#### DATA TO PROCESS ####

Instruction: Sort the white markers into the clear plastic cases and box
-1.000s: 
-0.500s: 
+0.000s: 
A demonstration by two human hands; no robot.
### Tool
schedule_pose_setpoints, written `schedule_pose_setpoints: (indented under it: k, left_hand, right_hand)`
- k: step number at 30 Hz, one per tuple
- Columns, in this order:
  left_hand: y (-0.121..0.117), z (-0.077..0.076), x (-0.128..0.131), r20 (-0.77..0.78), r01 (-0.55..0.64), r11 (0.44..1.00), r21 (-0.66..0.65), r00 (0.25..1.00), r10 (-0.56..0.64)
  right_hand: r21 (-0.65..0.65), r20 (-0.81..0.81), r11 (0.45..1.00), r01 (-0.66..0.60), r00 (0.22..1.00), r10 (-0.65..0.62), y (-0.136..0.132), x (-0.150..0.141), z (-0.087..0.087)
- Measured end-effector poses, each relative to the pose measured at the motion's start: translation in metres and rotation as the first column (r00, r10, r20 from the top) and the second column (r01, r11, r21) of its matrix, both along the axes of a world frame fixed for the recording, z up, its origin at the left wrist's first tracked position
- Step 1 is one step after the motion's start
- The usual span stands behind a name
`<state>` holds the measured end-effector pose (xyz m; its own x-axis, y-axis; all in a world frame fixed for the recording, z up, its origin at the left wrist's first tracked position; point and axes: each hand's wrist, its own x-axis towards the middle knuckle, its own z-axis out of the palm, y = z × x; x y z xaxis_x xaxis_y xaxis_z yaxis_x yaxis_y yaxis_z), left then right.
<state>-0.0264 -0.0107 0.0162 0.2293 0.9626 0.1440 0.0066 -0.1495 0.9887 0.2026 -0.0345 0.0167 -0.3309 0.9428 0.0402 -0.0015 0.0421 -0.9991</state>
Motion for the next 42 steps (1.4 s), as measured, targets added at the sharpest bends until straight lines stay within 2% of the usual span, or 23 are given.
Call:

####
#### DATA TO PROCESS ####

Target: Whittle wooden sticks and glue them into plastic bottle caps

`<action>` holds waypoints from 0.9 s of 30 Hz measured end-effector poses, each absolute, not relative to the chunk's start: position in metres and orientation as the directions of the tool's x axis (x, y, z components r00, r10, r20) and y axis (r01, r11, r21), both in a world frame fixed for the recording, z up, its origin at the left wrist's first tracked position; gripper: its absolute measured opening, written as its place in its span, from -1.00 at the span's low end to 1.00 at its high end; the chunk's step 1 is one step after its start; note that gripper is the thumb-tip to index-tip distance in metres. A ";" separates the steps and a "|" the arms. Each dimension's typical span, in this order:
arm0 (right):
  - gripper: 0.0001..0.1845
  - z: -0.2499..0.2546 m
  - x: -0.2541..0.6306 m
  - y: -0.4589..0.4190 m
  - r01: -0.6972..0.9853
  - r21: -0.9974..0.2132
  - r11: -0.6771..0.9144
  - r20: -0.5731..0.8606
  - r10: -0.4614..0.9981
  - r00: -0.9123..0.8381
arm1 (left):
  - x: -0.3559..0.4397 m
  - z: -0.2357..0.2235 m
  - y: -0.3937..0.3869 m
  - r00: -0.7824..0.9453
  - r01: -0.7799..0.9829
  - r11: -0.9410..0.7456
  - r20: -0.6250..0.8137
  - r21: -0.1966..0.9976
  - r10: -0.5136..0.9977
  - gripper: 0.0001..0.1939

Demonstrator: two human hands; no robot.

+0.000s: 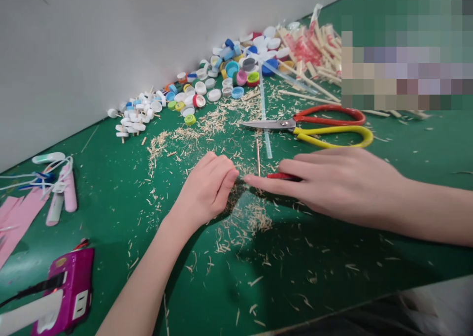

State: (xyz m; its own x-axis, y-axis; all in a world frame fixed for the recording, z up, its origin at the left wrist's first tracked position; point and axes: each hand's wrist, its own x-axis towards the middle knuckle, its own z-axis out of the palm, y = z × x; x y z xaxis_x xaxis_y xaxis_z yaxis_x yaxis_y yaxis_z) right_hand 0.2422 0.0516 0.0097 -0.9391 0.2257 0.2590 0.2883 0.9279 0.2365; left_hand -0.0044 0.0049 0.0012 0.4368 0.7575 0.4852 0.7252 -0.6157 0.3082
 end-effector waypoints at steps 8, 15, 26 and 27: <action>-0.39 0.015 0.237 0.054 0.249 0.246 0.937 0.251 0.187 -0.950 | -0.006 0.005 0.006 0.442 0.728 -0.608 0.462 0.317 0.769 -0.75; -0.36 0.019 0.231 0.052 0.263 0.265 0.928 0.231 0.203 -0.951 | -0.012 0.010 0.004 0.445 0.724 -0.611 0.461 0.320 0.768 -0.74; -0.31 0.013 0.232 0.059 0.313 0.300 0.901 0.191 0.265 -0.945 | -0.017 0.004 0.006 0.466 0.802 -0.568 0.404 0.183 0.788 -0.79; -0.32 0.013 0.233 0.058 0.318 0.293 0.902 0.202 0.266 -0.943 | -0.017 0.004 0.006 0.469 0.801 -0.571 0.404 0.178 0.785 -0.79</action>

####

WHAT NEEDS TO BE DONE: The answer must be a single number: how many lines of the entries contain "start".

OUTPUT OF THE TASK: 3